Tensão em Brasília: Flávio Bolsonaro eleva o tom e chama Alexandre de Moraes de ‘laranja podre’

O candidato à Presidência da República Flávio Bolsonaro (PL-RJ) voltou a elevar o tom das críticas ao ministro Alexandre de Moraes, do Supremo Tribunal Federal (STF), durante uma declaração feita no último fim de semana. A fala ocorreu após uma visita de Flávio a Filipe Martins, em Ponta Grossa, no Paraná, e rapidamente ganhou repercussão no cenário político. Durante uma coletiva de imprensa, o senador classificou Moraes como uma “laranja podre” dentro da Suprema Corte e afirmou que não seria correto associar suas críticas ao conjunto do tribunal.
Segundo Flávio Bolsonaro, o STF precisa ser preservado como instituição, mas, na avaliação dele, a atuação individual de Alexandre de Moraes estaria prejudicando a imagem da Corte. Ao fazer a comparação, o candidato afirmou que “não podemos deixar que todo o tribunal seja contaminado por isso”, ressaltando que a magistratura é formada por diferentes integrantes e que a atuação de um ministro não representaria necessariamente a posição de todos os demais. A declaração ocorre em um momento de forte disputa política e de constantes discussões sobre os limites de atuação das instituições brasileiras.
Durante a entrevista, Flávio também afirmou que pretende, caso seja eleito presidente, trabalhar para “resgatar a credibilidade das instituições”. A declaração foi apresentada como parte de uma proposta mais ampla de mudança na relação entre os Poderes da República. O candidato aproveitou a oportunidade para questionar decisões e investigações conduzidas sob a relatoria de Moraes, especialmente aquelas relacionadas a políticos e apoiadores do ex-presidente Jair Bolsonaro. Para Flávio, determinadas medidas adotadas pelo ministro ultrapassariam os limites que deveriam orientar a atuação do Judiciário.
Outro ponto abordado pelo senador foi a chamada “minuta do golpe”, documento que aparece no contexto das investigações envolvendo os acontecimentos posteriores às eleições de 2022. Flávio classificou o material como um documento “apócrifo” e contestou a maneira como ele vem sendo utilizado nas discussões jurídicas e políticas. A declaração representa a interpretação do candidato sobre o caso e faz parte das críticas que ele vem apresentando contra a condução das investigações. O tema permanece entre os assuntos mais sensíveis do debate político brasileiro.

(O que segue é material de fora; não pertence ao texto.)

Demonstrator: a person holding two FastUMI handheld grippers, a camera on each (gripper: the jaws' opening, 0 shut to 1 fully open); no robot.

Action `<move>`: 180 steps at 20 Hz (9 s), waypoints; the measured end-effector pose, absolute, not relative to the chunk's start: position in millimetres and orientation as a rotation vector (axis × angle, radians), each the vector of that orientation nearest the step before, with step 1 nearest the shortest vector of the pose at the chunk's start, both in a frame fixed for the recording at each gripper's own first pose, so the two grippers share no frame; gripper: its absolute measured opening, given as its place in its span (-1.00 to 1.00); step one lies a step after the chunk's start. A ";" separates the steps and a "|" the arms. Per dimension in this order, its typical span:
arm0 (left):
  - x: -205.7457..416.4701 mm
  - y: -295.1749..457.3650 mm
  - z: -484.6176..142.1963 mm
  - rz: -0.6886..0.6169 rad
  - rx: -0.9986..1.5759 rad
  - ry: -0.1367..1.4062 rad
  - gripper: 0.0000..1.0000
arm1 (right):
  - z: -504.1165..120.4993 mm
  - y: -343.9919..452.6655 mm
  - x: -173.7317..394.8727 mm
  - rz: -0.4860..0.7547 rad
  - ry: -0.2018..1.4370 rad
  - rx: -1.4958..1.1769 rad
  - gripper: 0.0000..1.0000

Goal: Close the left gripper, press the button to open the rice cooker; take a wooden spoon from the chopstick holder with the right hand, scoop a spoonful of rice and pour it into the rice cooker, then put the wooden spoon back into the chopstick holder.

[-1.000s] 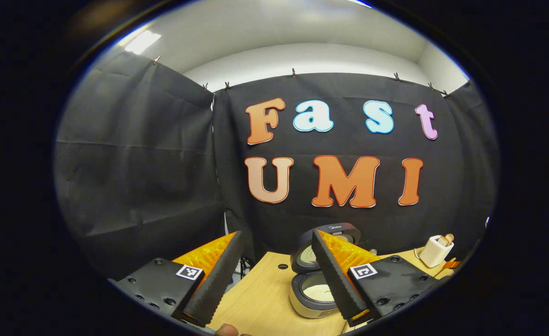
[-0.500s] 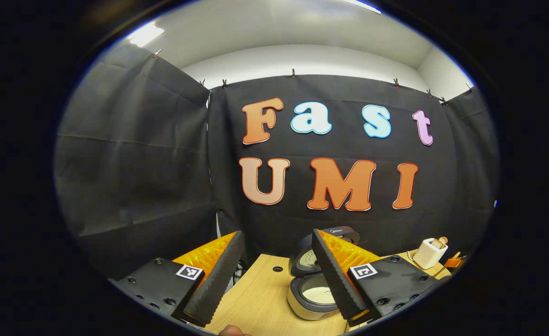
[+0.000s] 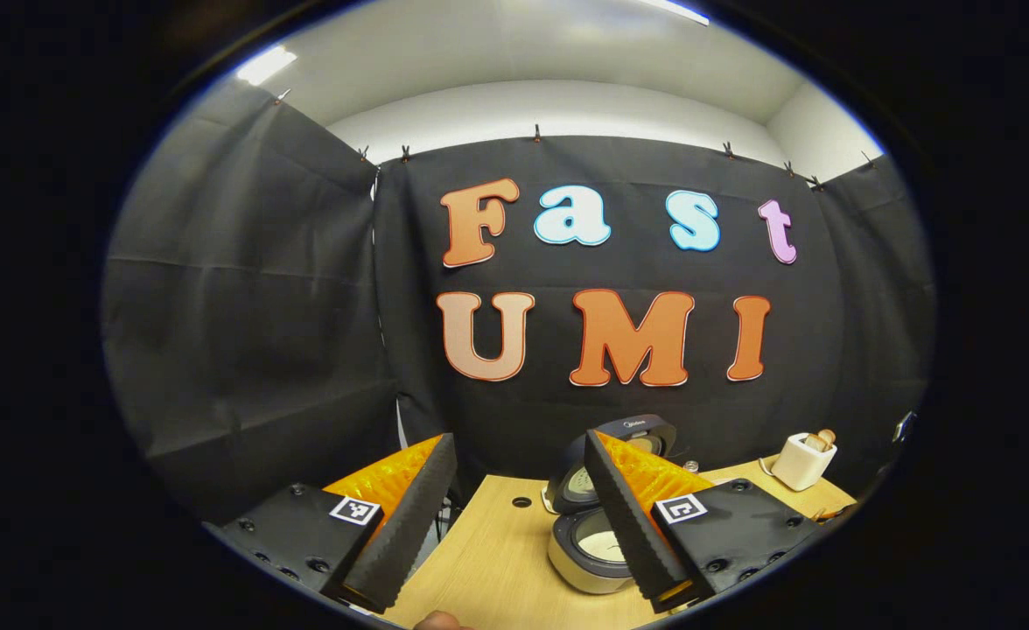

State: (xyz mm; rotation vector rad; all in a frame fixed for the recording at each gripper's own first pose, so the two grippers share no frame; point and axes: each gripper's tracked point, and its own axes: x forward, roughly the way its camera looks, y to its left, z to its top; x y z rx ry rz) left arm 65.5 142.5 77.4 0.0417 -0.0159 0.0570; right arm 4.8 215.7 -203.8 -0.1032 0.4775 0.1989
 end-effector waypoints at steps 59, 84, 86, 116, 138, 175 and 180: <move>85.4 162.2 61.7 -0.028 0.045 -0.024 0.92 | -158.0 213.4 33.9 0.047 0.496 1.319 -0.72; 108.7 197.5 78.5 0.050 0.015 -0.031 0.92 | -71.7 358.0 178.0 0.237 0.432 1.109 -0.72; 108.4 199.4 82.0 0.062 0.017 -0.032 0.92 | -71.0 366.8 184.2 0.251 0.436 1.066 -0.72; 87.5 201.0 100.6 0.135 -0.010 -0.055 0.93 | -46.4 428.8 194.6 0.432 0.300 0.492 -0.72; 98.5 190.3 100.6 0.143 -0.013 -0.043 0.94 | -36.2 477.1 173.5 0.619 0.146 0.097 -0.73; 155.4 70.1 95.1 0.032 -0.012 -0.056 1.00 | -58.9 174.7 186.1 0.286 0.180 0.128 -0.72; 159.5 57.5 98.0 0.019 0.001 -0.076 0.98 | -104.1 138.4 171.2 0.216 0.246 0.174 -0.72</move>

Flávio também acusou Moraes de definir previamente os alvos de determinadas investigações e, posteriormente, construir uma narrativa para responsabilizá-los. Na avaliação do senador, haveria situações em que as pessoas investigadas seriam escolhidas antes da análise completa dos elementos do processo. Essa é uma acusação feita pelo candidato e não representa uma conclusão judicial sobre a atuação do ministro. Moraes, por sua vez, tem sido responsável por decisões em diferentes inquéritos e processos que envolvem integrantes e apoiadores da direita brasileira, o que transformou sua atuação em um dos principais pontos de confronto político do país.
A visita a Filipe Martins serviu, portanto, como cenário para que Flávio reforçasse uma de suas principais bandeiras durante a corrida presidencial: a necessidade de discutir o funcionamento das instituições e os limites de atuação de seus integrantes. Ao mesmo tempo em que criticou Moraes, o senador fez questão de afirmar que sua posição não significa uma defesa do enfraquecimento do Supremo Tribunal Federal. A estratégia apresentada por Flávio é separar a instituição de seu principal alvo político, sustentando que o STF deve continuar exercendo seu papel constitucional, mas que eventuais condutas individuais precisam ser questionadas quando, segundo ele, ultrapassarem determinados limites.
As declarações devem continuar repercutindo durante a campanha eleitoral, principalmente porque Alexandre de Moraes se tornou uma figura central nos debates envolvendo Judiciário, oposição e os acontecimentos políticos dos últimos anos. Ao chamar o ministro de “laranja podre” e prometer mudanças caso chegue à Presidência, Flávio Bolsonaro sinaliza que a relação entre Executivo e STF deverá permanecer entre os temas mais importantes de sua campanha. A fala também amplia o debate sobre independência entre os Poderes, credibilidade das instituições e os limites das críticas feitas por candidatos durante um período eleitoral marcado por forte polarização.